= Beginning of Section =

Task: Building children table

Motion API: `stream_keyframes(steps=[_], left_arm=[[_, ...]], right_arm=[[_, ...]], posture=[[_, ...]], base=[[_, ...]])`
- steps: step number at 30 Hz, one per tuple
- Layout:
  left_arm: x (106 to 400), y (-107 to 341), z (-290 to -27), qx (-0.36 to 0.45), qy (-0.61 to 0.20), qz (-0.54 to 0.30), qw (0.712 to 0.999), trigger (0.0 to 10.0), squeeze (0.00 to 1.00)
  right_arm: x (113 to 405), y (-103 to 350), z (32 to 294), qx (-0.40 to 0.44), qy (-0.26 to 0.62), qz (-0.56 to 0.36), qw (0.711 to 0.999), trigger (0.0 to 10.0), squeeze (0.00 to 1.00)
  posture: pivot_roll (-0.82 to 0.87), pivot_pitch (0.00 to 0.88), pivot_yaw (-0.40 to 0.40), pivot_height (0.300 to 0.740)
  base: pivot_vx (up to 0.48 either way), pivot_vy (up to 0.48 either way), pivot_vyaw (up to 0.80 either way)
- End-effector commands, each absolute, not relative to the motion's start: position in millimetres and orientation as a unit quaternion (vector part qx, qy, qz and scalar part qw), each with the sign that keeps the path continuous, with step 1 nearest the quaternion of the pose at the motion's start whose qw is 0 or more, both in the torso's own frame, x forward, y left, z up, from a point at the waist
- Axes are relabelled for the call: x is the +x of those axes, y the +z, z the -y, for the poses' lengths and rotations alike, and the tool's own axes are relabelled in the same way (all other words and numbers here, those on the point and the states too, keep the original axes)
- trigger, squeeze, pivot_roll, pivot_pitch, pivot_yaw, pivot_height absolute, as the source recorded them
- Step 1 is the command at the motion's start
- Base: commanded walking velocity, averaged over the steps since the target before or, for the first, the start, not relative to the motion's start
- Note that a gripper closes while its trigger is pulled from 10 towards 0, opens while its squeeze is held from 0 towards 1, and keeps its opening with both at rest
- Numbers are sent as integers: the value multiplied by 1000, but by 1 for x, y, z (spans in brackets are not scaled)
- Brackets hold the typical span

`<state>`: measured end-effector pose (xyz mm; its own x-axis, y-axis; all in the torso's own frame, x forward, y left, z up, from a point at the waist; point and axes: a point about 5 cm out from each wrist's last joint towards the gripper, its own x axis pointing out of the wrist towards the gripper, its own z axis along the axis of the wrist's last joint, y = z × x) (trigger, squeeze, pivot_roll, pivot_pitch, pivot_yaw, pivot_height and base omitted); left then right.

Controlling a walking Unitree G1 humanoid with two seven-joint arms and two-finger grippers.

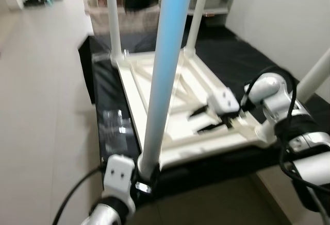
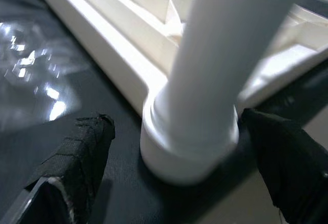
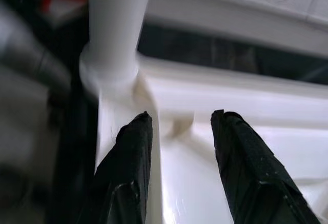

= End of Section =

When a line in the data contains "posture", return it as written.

● Task solution
Motion API: `stream_keyframes(steps=[_], left_arm=[[_, ...]], right_arm=[[_, ...]], posture=[[_, ...]], base=[[_, ...]])`
  posture: pivot_roll (-0.82 to 0.87), pivot_pitch (0.00 to 0.88), pivot_yaw (-0.40 to 0.40), pivot_height (0.300 to 0.740)

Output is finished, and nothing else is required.